Although I felt VERY STRONGLY about my Atheist viewpoint on Religion I decided they were too nice of people to shut out over differences in opinion so we continued to be friends. Eventually they invited me to their church just to try it out, my husband and I talked and decided because he believed it wasn’t fair for me to rule that part of our marriage and we would go.

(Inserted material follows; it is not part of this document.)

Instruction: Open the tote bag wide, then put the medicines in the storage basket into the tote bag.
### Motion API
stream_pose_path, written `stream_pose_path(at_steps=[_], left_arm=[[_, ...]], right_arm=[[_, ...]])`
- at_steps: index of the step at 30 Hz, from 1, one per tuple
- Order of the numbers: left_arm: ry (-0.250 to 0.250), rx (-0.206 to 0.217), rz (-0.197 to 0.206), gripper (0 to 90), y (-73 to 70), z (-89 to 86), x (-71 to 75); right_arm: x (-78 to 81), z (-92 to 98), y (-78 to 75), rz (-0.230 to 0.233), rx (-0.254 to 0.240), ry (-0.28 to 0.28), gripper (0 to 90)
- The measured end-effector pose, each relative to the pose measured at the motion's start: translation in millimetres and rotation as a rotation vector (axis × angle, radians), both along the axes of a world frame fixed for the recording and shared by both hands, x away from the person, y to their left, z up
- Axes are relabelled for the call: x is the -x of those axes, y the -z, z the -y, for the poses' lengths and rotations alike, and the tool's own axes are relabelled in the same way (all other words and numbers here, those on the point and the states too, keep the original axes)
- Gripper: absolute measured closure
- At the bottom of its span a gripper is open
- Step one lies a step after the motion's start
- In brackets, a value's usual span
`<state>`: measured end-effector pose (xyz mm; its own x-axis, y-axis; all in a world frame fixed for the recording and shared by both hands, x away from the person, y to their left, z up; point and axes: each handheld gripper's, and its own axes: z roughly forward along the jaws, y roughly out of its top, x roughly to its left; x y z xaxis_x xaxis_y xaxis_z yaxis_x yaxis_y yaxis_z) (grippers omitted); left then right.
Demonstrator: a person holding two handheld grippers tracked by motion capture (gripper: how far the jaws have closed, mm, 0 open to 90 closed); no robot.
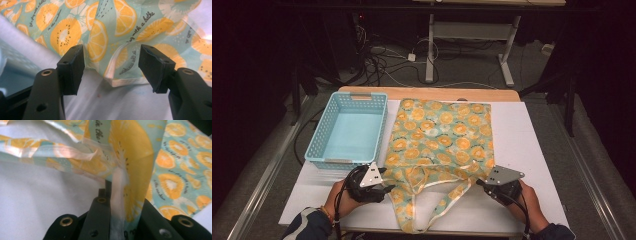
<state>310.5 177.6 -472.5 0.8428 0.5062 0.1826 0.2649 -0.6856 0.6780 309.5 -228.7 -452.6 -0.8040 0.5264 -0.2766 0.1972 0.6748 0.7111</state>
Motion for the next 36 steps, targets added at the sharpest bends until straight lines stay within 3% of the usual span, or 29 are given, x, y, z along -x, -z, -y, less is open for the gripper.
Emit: stream_pose_path(at_steps=[7, 13, 14, 15, 16, 17, 18, 19, 20, 21, 23, 26, 31, 36], left_arm=[[0.039, -0.053, -0.004, 38.6, 6.0, 11.3, 0.6], [0.058, -0.061, -0.034, 42.0, 10.6, 18.3, -3.8], [0.062, -0.057, -0.044, 47.5, 10.5, 18.9, -4.9], [0.066, -0.047, -0.061, 47.5, 10.9, 19.3, -6.5], [0.07, -0.035, -0.085, 57.4, 11.3, 19.5, -8.2], [0.076, -0.018, -0.111, 57.4, 11.7, 19.8, -9.8], [0.082, -0.005, -0.132, 67.2, 12.2, 20.0, -11.1], [0.084, 0.005, -0.145, 67.2, 12.6, 20.2, -11.9], [0.085, 0.011, -0.149, 76.1, 12.8, 20.5, -11.8], [0.086, 0.008, -0.142, 76.1, 12.7, 22.0, -10.5], [0.09, -0.029, -0.102, 85.1, 11.3, 26.9, -8.2], [0.106, -0.026, -0.077, 87.2, 8.2, 29.7, -8.3], [0.108, 0.015, 0.003, 87.4, -3.4, 33.7, -4.2], [0.096, 0.087, 0.083, 87.5, -17.5, 35.0, -3.1]], right_arm=[[-2.1, 9.5, -6.3, 0.007, -0.036, 0.032, 90.0], [-2.6, 8.8, -5.5, 0.007, -0.035, 0.036, 90.0], [-3.2, 8.9, -5.3, 0.007, -0.038, 0.034, 90.0], [-3.2, 8.9, -5.3, 0.007, -0.038, 0.034, 90.0], [-3.6, 8.9, -4.9, 0.006, -0.04, 0.037, 90.0], [-3.6, 8.9, -4.9, 0.006, -0.04, 0.037, 90.0], [-3.6, 8.6, -4.7, 0.009, -0.037, 0.037, 90.0], [-3.6, 8.6, -4.7, 0.009, -0.037, 0.037, 90.0], [-4.2, 8.4, -5.1, 0.013, -0.038, 0.035, 90.0], [-4.2, 8.4, -5.1, 0.013, -0.038, 0.035, 90.0], [-4.5, 8.5, -6.3, 0.016, -0.045, 0.04, 90.0], [-3.8, 10.4, -10.2, 0.032, -0.065, 0.037, 90.0], [-4.5, 12.7, -16.6, 0.046, -0.106, 0.039, 90.0], [-4.4, 12.5, -27.0, 0.086, -0.135, 0.04, 90.0]])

I couldn’t tell you what Pastor Jeff preached on that week but I remember it made me feel weird. It made me wonder and question my beliefs. I walked out of that church wondering what having Faith truly meant and my life would never be the same. I met with Jeff almost daily as we studied scripture and dove into the Bible.. I immediatly wanted what he had. This secure, strong belief in something that he knew was so real. I wanted the fulfilling life he seemed to lead and the impactful man he was, was the woman I aspired to be. I never stopped asking questions, but I had the hardest time believing what he was teaching and telling me. Here is what you need to know:
I spent 22 years not believing in God and claiming to be an Atheist. I spent 22 years believing in nothing. I spent 22 years disconnected from my creator.
I started attending church because of a RELATIONSHIP God created and I continued to go because of the curiosity he laid on my heart. It was not easy. I spent so many nights crying in bed praying to this God I still couldn’t believe in. I cried out begging for Faith. I cried out pleading with God.. “please Lord, give me Faith and give me a heart and mind to believe in you because I want to but I just can’t”. No matter what I did or what I prayed I still didn’t believe the Bible I was reading and one day, a few months later, sitting in the pews at the Dundee Community Church of the Nazarene God saved my soul. God grabbed ahold of me like no passion or love I had ever felt before in 22 years.

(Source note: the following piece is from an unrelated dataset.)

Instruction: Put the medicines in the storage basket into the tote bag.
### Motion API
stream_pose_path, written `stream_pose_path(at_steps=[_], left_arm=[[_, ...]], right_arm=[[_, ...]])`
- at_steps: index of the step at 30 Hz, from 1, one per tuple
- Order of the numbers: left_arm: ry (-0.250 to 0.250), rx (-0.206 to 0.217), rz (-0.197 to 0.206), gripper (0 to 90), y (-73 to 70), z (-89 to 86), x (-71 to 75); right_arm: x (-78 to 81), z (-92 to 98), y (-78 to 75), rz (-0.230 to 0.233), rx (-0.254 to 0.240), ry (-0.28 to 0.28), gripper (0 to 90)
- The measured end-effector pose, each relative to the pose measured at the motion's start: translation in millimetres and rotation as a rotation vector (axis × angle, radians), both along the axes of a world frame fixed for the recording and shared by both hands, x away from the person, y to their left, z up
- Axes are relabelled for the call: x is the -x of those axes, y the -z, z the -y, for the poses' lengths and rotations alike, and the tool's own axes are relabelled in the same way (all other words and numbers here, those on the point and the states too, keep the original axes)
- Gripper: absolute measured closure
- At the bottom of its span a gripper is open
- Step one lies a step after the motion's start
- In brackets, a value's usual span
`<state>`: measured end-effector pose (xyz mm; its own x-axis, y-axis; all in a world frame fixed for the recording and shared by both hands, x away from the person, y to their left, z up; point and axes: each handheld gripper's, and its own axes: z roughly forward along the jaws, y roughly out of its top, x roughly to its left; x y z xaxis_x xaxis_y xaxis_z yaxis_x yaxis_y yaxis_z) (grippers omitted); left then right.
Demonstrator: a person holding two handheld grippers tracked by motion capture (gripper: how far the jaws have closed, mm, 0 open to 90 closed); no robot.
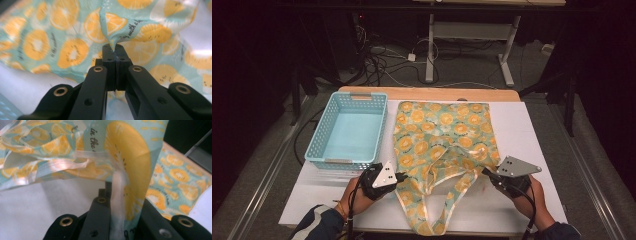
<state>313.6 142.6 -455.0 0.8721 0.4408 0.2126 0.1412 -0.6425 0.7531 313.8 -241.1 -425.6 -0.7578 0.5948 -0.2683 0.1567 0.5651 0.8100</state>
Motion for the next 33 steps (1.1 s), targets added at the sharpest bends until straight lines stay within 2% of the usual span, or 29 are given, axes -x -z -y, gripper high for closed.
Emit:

This testimony is MY story. This is what God did in my life. I share this because of my current situation.. I spend days and nights sometimes worried that there is no way God called me into this ministry. There is NO WAY God chose me to preach His word, teach these kids, or be this woman for His people. Then I realize that is Satan still creeping in my life. I remember that it is my testimony that it is proof of His grace and redemption. It is a story just like mine.. One of a broken woman with a broken past saved in Christ, born into a New Creation to change His world and serve His people that inspires others to believe in Him. I don’t share my testimony because I am perfect or complete.. I share my story because I am one of millions. I share this because God didn’t just chose me.. He wants you too. Even you reading this means He is crossing our paths and there is a reason.
Psalm 34:18 — The LORD is near to the brokenhearted And saves those who are crushed in spirit.
The Lord saved me.. He restored my broken pieces & lit a fire in my soul. The Lord is using me and will continue to use me because that’s exactly who he uses. Do not let ANYONE lead you to believe you are beyond repair because the God who created the UNIVERSE wants to reach you, you just have to answer the door. Don’t ever feel unworthy, I promise God created you for so much more. He needs you, are you ready to share your testimony? Are you ready to ask God to meet you? Trust me, he’s already been setting you up for this very moment.
Thank you Lord, for saving me. Thank you for using me even though I am worthless without you. Thank you for loving me, for trusting me with your work no matter where I came from.